- _Aim of the exercise_
Find the line containing "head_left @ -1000" in the material below, then please transcribe it and each line after it exactly, without the pictures.

-------- Information shown

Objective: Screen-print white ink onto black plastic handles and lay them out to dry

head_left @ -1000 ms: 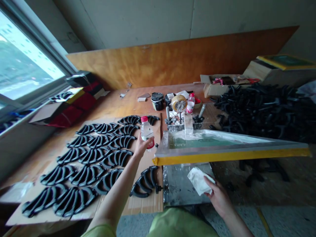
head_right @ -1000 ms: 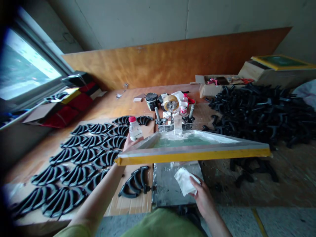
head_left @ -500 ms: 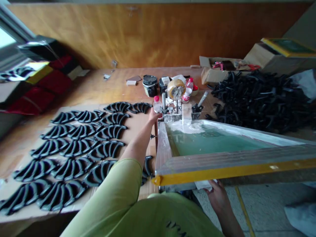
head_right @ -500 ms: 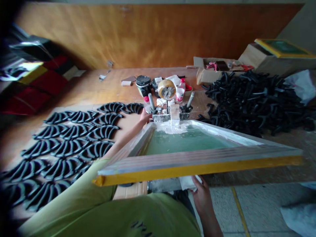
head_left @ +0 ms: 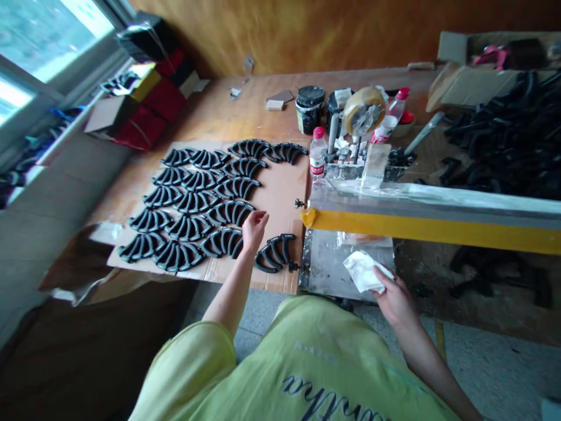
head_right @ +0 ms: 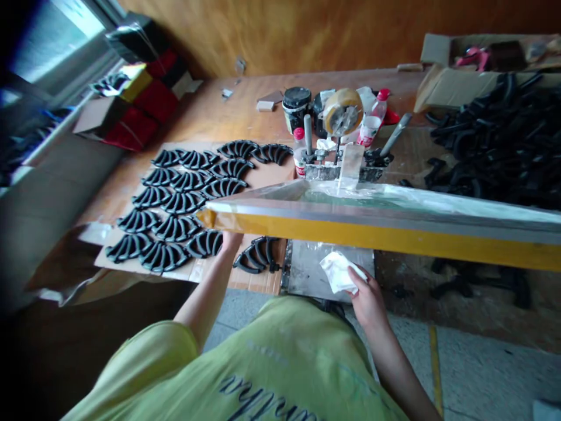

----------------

- _Answer to the problem_
head_left @ -1000 ms: 
head_right @ -1000 ms: 
head_left @ -500 ms: 
head_right @ -500 ms: 
head_left @ +0 ms: 
head_right @ +0 ms: 

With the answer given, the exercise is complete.